Four years after leaving a gutted District school board, former City Administrator Robert C. Bobb is reentering D.C. government service, joining the board of the embattled nonprofit implicated in a former D.C. Council member’s theft of city funds.
Mayor Vincent C. Gray (D) appointed Bobb and Megan Martin, an associate at the Center for the Study of Social Policy, to the Children and Youth Investment Trust Corp. board in a mayoral order signed Monday. Gray spokesman Pedro Ribeiro said the two will be sworn in within days.
Bobb said he agreed to serve on the Trust’s board at Gray’s request because it “needs a fresh set of eyes on how to save it.” He said he plans to focus, for one, on its finances and its troublesome relations with elected officials.
“Obviously something in the system has failed,” he said, referring to Harry Thomas Jr.’s crimes, which involved directing earmarks through the Trust to nonprofit groups that paid him kickbacks. “I do think very strongly that we have to take politics out of the Trust.”
The appointments come less than a week after the Trust’s board voted to dismiss CEO Ellen London, who had the support of the Gray administration but found her board backing diminish after council hearings focused on her role in administering grants that ended up in Thomas’s pockets.
London’s firing came as a surprise to the Gray administration’s top human services official.
”I think it was an unfortunate decision,” said Beatriz “B.B.” Otero, Gray’s deputy mayor for health and human services. “I believe that Ellen was doing a very good job. ... That said, the board has a governance responsibility, and I have to take that as their decision.”
Otero added that the District government — by far, the Trust’s largest source of income in recent years — is “an important partner” and that she “would have hoped they had consulted with us in some way.”
In the coming days, D.C. Council member Jim Graham (D-Ward 1) is expected to release the findings of a probe into the grants and operations of the Trust. The investigation has focused on the period in which Thomas stole well over $300,000 .
Graham said he was intrigued by Bobb’s appointment.
“He obviously has a considerable background in child and family issues,” he said. “He’s known as a vigorous and dynamic personality. It would seem that carries a message, that the mayor is going to be engaged in these issues.”
Ribeiro said the new appointees are meant to “bring additional leadership and stability to the Trust to help it get back to its focus on helping District youth.”
Bobb was handily elected to the presidency of the D.C. Board of Education in 2006 after serving more than three years as Mayor Anthony A. Williams’s city administrator. Bobb, though beset by contracting controversies, was regarded as a talented and effective manager, and his school board run was widely seen as a prelude to future citywide campaigns.
But before Bobb was sworn in, Mayor Adrian M. Fenty (D) announced he would move to strip the board of its most significant responsibilities, placing the day-to-day management of the D.C. Public Schools under mayoral control. Bobb was unable to turn the political tide, and in 2007 the D.C. Board of Education became the much less powerful State Board of Education, with limited duties that mostly involve education policy matters.

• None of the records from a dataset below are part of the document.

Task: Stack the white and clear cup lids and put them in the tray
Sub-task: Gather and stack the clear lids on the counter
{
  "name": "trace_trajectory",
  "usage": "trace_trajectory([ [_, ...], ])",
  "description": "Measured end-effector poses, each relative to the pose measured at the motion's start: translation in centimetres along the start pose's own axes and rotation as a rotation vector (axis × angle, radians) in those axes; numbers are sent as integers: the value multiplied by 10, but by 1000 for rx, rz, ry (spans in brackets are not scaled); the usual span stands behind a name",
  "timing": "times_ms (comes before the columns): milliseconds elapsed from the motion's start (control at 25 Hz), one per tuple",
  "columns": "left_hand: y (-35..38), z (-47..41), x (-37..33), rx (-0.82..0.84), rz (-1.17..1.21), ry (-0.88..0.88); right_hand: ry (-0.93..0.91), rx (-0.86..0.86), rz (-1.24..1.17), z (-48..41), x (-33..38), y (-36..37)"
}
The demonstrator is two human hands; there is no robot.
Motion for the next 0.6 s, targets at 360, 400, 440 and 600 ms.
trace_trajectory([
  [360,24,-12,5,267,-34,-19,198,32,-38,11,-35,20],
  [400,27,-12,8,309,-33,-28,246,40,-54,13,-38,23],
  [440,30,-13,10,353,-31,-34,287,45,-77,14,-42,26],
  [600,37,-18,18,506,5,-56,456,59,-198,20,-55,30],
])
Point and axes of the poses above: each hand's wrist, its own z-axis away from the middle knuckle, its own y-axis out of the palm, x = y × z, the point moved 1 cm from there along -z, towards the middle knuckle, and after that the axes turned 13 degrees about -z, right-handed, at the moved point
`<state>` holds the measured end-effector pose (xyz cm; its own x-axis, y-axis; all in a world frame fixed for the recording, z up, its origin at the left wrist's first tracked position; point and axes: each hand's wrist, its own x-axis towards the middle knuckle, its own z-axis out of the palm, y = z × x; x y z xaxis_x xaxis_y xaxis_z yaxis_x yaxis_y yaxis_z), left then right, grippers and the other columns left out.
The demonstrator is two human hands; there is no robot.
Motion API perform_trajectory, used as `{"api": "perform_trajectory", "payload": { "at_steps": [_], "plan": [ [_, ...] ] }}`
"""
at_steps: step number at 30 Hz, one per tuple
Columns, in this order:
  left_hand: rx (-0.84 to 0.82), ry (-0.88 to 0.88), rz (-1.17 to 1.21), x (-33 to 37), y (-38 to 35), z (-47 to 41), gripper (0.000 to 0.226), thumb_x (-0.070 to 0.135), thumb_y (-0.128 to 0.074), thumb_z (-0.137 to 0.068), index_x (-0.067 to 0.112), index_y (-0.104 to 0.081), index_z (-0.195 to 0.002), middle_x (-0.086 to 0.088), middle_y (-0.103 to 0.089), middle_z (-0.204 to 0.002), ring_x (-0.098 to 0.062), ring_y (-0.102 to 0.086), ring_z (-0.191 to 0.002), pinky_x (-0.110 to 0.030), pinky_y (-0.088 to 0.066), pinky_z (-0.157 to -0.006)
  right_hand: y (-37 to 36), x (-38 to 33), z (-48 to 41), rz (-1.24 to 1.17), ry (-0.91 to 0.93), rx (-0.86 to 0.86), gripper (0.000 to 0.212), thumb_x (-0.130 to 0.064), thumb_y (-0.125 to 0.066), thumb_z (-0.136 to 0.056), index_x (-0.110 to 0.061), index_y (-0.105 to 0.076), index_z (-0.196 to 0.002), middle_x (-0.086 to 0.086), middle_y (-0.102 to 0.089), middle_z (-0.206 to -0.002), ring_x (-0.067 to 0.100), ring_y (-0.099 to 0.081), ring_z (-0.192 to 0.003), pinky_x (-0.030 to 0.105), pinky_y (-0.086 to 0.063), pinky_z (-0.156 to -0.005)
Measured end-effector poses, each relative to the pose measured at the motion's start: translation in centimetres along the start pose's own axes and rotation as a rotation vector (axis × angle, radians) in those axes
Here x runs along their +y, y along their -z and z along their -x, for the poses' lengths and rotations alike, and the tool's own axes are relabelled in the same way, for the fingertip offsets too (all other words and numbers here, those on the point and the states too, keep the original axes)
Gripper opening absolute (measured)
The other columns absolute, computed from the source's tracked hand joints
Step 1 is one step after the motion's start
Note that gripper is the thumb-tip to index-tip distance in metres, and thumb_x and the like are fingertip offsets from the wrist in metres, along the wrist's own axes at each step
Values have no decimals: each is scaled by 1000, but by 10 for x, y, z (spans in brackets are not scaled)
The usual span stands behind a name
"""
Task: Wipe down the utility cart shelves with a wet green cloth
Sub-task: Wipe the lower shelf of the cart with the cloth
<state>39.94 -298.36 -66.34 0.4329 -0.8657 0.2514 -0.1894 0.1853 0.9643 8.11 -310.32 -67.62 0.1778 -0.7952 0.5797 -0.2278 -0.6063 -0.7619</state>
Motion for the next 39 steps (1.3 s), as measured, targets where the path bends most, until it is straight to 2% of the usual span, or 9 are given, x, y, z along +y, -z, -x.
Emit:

Bobb decided in 2008 not to seek another term as board chair and, in 2009, accepted a high-profile job as emergency financial manager of the Detroit Public Schools which he kept until 2011. Since then, he has moved back to D.C. where he has opened a consulting firm; the Richmond city schools recently announced he would consult on their finances.
Bobb said he plans to make use of his years of experience, both inside and outside the District government, on the Trust board. “I have a tremendous track record in Detroit in ridding a system of waste, fraud and abuse,” Bobb said. “It speaks for itself.”
With the two new picks, four of the seven members of the Trust’s board are now mayoral appointees. One sitting mayor-appointed member, former D.C. Public Schools official Kathy Lally, indicated to fellow board members that she intended to step down in the wake of the London firing, but Otero said Tuesday she would remain on the board. Lally has not returned calls for comment.
Bobb acknowledged he spoke to Gray about becoming the board’s chairman but said any determination awaits “further discussion” with Gray and Otero. Regardless, he said, “I’m not going to be there to be a shrinking violet.”
The board’s current chairwoman, Winifred Carson Smith, declined to comment on the new appointees except to say that she appreciated having a full board to work with. “This is the first time we’ve had a full board complement under this new administration,” she said.